TASK STATEMENT: Copy each line below in which the string "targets" appears.
(SUPPLIED DATA begins)
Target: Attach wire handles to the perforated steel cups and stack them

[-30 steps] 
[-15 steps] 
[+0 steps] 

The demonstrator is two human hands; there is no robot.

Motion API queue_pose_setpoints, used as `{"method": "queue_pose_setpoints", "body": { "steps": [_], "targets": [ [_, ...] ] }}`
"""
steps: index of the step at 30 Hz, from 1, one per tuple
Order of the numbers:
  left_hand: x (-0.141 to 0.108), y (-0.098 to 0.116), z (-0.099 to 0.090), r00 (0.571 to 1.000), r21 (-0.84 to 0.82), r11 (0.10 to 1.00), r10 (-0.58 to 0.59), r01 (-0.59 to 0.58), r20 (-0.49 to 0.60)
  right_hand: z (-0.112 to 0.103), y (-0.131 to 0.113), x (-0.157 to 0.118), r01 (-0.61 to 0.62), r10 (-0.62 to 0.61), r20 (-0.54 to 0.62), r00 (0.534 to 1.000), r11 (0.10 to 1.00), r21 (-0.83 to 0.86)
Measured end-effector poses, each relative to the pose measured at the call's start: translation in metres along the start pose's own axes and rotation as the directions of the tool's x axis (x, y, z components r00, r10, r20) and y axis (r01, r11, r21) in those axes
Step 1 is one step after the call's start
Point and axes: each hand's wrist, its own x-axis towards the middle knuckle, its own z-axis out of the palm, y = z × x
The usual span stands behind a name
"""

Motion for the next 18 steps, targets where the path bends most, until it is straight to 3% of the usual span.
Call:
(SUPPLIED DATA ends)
ANSWER TO THIS PROBLEM:
Motion API queue_pose_setpoints, used as `{"method": "queue_pose_setpoints", "body": { "steps": [_], "targets": [ [_, ...] ] }}`
Motion for the next 18 steps, targets where the path bends most, until it is straight to 3% of the usual span.

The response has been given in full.